[Data items]
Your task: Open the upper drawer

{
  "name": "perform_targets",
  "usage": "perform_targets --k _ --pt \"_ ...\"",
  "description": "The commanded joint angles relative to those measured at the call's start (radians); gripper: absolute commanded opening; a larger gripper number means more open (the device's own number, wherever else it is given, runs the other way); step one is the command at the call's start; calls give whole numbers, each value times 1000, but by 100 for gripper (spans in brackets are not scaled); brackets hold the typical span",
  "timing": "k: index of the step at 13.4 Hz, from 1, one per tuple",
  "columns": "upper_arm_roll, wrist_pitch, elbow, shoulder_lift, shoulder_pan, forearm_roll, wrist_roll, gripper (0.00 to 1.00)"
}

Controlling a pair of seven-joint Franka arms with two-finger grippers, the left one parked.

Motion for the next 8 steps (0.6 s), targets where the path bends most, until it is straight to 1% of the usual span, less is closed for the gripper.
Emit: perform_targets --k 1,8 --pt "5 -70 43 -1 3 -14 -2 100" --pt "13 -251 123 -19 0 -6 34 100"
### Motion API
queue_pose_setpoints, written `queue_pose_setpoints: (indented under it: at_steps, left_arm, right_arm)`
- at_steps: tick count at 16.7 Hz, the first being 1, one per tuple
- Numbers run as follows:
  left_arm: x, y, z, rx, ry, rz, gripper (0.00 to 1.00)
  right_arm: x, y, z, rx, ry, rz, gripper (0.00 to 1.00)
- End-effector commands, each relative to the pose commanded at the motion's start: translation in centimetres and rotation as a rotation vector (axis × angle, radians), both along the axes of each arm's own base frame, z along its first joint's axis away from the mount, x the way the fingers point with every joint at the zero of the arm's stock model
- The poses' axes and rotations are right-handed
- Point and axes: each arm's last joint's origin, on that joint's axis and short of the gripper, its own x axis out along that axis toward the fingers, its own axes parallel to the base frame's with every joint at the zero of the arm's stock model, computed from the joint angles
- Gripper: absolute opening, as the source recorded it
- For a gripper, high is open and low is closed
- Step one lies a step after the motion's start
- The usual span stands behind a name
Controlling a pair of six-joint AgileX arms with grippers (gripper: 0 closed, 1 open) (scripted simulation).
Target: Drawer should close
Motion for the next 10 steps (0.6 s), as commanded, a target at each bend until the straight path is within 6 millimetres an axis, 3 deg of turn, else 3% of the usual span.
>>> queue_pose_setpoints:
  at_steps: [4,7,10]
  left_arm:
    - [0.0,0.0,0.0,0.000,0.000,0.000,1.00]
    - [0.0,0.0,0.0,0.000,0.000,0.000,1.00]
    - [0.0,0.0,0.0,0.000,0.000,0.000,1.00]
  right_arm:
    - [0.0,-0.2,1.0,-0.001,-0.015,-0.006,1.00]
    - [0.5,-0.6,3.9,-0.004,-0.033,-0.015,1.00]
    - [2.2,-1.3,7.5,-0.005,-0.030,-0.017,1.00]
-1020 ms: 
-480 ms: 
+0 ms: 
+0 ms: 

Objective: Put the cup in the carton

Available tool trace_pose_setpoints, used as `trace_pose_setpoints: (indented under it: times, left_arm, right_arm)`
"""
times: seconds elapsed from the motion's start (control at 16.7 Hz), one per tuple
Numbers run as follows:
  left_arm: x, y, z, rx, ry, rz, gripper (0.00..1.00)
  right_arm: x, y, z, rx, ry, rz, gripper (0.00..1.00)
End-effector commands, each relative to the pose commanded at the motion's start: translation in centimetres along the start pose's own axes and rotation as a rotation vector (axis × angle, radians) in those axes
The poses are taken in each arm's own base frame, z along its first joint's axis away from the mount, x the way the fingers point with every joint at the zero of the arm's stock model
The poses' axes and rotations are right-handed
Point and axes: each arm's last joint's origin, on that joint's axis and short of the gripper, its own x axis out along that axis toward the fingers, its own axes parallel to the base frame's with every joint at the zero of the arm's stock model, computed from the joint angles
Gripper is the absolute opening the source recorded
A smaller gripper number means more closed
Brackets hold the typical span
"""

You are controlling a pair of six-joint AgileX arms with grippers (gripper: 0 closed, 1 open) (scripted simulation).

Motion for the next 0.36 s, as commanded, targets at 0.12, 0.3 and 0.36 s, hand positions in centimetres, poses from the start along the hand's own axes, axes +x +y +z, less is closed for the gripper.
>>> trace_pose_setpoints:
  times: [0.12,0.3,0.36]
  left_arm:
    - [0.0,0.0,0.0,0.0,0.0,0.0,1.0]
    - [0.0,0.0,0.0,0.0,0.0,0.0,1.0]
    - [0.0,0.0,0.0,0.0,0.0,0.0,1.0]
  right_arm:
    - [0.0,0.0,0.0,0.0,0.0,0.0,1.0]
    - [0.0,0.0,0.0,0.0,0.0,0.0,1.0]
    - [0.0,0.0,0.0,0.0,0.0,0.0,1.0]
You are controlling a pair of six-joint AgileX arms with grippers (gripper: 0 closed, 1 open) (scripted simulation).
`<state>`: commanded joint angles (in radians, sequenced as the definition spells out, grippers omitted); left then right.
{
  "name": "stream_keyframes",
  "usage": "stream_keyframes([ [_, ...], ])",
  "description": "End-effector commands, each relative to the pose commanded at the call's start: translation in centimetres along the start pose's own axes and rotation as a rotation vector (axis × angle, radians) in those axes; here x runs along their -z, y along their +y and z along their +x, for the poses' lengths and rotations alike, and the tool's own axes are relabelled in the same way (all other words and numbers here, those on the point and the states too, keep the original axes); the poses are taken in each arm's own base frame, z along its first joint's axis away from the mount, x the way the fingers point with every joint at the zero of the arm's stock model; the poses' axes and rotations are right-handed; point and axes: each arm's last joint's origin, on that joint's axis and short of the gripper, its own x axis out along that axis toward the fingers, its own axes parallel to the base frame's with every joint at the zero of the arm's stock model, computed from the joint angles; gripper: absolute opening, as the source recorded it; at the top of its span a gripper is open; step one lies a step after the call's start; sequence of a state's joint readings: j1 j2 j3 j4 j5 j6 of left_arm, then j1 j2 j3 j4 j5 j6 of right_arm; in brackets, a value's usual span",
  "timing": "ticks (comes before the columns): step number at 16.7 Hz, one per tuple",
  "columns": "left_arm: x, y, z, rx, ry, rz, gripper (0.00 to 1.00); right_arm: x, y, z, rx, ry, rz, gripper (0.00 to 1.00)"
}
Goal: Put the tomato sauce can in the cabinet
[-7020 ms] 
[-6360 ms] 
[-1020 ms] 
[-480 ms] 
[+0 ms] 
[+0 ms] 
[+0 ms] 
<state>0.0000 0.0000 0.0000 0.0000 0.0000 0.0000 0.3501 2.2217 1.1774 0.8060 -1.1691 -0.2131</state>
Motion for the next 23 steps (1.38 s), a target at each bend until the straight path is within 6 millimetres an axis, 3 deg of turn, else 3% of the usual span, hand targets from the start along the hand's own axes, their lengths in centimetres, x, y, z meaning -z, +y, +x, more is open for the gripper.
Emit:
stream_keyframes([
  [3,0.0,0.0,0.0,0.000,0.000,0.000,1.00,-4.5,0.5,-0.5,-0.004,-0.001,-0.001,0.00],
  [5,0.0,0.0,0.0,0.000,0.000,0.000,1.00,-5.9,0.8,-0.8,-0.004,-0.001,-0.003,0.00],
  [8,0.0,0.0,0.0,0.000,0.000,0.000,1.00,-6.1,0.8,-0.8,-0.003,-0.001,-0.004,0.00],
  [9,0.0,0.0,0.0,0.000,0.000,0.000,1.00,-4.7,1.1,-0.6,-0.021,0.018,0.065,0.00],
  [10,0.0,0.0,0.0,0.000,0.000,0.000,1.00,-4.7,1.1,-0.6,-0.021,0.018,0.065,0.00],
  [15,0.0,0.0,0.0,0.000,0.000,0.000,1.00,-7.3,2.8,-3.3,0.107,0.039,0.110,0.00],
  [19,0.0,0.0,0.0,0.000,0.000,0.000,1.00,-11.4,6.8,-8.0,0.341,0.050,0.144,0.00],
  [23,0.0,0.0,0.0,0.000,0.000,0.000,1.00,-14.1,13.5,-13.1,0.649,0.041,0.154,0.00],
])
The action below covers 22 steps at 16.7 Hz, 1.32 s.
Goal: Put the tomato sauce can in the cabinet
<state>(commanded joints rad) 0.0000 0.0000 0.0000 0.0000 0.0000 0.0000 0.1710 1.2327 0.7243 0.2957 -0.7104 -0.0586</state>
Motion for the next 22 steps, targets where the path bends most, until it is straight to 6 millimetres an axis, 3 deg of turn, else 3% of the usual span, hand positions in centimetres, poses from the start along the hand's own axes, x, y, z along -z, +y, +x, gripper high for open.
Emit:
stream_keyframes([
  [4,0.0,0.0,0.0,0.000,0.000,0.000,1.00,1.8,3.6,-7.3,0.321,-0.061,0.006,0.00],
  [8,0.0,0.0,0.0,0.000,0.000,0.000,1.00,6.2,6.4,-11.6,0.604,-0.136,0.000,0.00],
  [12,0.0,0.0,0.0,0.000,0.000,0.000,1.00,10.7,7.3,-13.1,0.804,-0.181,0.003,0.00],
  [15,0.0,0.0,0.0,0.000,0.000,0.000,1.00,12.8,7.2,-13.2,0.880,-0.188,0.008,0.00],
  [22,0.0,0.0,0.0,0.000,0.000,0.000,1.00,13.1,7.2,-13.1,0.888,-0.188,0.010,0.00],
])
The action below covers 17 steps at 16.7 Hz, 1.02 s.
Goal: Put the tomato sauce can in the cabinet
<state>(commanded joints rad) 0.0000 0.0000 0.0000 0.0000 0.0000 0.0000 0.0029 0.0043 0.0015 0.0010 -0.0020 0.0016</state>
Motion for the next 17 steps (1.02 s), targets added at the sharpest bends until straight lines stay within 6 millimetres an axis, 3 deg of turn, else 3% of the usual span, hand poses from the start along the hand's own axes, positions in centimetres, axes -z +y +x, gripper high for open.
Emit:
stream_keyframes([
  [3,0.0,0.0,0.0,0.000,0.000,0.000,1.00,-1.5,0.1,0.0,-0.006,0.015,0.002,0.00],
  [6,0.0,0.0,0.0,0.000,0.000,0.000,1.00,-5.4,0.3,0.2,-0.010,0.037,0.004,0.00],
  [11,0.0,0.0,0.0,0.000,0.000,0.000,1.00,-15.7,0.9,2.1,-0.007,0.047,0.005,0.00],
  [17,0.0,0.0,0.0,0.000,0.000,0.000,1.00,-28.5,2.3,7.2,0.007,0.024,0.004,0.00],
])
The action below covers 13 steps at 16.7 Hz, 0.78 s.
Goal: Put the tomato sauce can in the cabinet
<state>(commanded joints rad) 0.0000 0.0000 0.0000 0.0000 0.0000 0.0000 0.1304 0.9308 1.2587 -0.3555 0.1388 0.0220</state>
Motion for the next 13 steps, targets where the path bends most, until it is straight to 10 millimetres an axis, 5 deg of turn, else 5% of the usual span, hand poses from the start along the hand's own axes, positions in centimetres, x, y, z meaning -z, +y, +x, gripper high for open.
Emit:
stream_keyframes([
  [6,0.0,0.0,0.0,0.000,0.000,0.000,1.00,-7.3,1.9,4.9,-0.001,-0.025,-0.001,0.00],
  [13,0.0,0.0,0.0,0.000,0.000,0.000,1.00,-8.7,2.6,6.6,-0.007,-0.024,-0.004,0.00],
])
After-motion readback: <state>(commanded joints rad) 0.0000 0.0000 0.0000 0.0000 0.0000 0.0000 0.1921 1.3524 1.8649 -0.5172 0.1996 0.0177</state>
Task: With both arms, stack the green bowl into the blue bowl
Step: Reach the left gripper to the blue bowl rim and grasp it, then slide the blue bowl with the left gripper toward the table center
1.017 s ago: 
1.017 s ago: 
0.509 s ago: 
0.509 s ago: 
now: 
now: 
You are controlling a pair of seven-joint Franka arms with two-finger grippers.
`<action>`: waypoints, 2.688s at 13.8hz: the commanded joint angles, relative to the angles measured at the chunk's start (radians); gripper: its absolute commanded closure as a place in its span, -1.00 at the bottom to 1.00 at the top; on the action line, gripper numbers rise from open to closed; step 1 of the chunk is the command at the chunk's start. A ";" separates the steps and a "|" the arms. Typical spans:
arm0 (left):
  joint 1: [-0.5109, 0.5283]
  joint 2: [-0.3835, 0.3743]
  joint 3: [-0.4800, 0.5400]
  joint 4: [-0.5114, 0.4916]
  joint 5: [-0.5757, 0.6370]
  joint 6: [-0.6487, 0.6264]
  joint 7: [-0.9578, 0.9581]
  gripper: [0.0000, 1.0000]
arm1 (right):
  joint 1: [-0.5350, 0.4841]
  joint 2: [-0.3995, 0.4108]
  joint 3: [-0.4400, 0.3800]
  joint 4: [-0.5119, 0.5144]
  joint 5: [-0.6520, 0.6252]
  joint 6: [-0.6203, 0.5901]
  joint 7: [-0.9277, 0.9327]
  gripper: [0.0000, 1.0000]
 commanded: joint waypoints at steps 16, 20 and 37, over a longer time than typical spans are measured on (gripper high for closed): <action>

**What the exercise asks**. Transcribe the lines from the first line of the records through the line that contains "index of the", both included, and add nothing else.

**Written answer**.
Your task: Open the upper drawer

{
  "name": "perform_targets",
  "usage": "perform_targets --k _ --pt \"_ ...\"",
  "description": "The commanded joint angles relative to those measured at the call's start (radians); gripper: absolute commanded opening; a larger gripper number means more open (the device's own number, wherever else it is given, runs the other way); step one is the command at the call's start; calls give whole numbers, each value times 1000, but by 100 for gripper (spans in brackets are not scaled); brackets hold the typical span",
  "timing": "k: index of the step at 13.4 Hz, from 1, one per tuple",

This finishes the exercise.